Certains livres ne cherchent pas à s’imposer. Ils se laissent approcher lentement, dans un souffle presque imperceptible. Me taire, de Sandro Marcacci, avance sans forcer le pas. Pas de démonstration, pas de grands effets. Le texte enveloppe, puis échappe. Il retient plus qu’il ne dévoile. Tout se joue entre les mots : dans les silences, les phrases interrompues, les contours qui glissent.
Dès les premières pages, le réel vacille. Les visages restent flous, les lieux incertains, les pronoms s’omettent. Une femme, Jeanne-Marie, apparaît, mais tout autour d’elle semble érodé. Rien n’est dit clairement : une gêne flotte, des soupçons, une maladie difficile à nommer, que le texte laisse longtemps au second plan.
Ce roman explore l’effacement. Jeanne-Marie traverse l’existence sans bruit : enfant ignorée, épouse tolérée, mère tenue à distance. Même son corps semble conçu pour se faire oublier. Dans un centre de soins, elle croise d’autres femmes mises à l’écart, partage quelques instants, quelques douleurs. Respirer, oui. Parler, non. Rester invisible, même en guérison.
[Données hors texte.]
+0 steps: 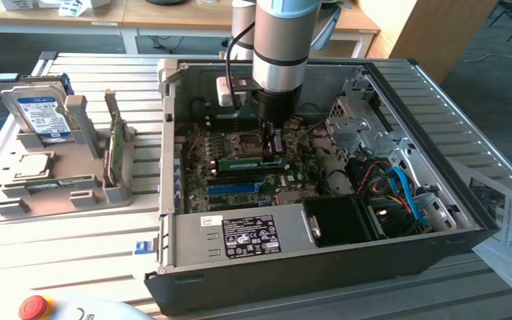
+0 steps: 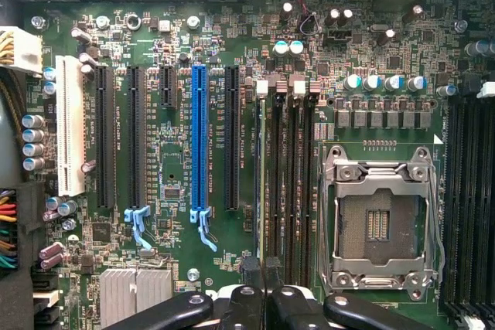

Au cœur du texte, une phrase résonne :
« Il m’a fallu pour ça être malade, la maladie et le sentiment d’y être à ma place. »
La maladie devient paradoxalement un lieu d’existence, une sorte d’ancrage. Dans cette mise à l’écart imposée, Jeanne-Marie semble enfin trouver un territoire à elle, un espace où son existence, jusque-là en retrait, devient perceptible.
Et puis il y a l’avant, et l’après, un récit sans chronologie rigide. Remontent des souvenirs : une adolescence sans tendresse, une sœur morte trop tôt, une grossesse précoce, un mari absent, une fille qu’elle observe désormais de loin. Louise, sa fille, reste son unique attache, sa seule raison de continuer.
Le style est sobre, proche de la retenue. Une parole fragile, qui s’effiloche parfois, comme la mémoire. Certains passages laissent une impression de flou difficile à transpercer, notamment au début, mais cette confusion fait corps avec le sujet. Raconter exige ici de ne pas trop dire. Ce silence-là mérite son espace.
L’écriture fait parfois penser à Annie Ernaux, dans sa clarté sans détour. À Marguerite Duras, pour ses silences denses et insistants. Pourtant, le texte de Sandro Marcacci garde son identité propre. Il est traversé par des sensations brutes, par une attention aiguë à l’espace, au regard des autres. Il est aussi l’évidence d’une critique sociale : ce qu’une femme doit taire, ce qu’une société choisit de ne pas entendre.
Les photographies intégrées ne sont pas des illustrations. Elles prolongent l’intime. Elles témoignent. Elles disent : J’étais là. J’ai existé. Elles montrent ce que le texte tait. Comme les citations en tête de chapitre, elles viennent souligner, sans bruit, ce qui se joue sous la surface.
Me taire laisse une empreinte profonde. Ni spectaculaire ni démonstratif, il agit avec pudeur et ténacité. À l’image de Jeanne-Marie. À l’image de tant de vies invisibles.
À propos de l’auteur :
Né en 1963 à Neuchâtel, Sandro Marcacci est écrivain, professeur de lettres et photographe. Son œuvre mêle texte et image, souvent tournée vers l’intime et les voix en retrait. Avec Me taire, il poursuit ce travail d’écriture pudique et attentive, en donnant chair à une existence effacée, marquée par le silence, la maladie et la mémoire.
Sandro Marcacci, Me taire, Éditions d’en bas, février 2025, 129p, 24 CHF.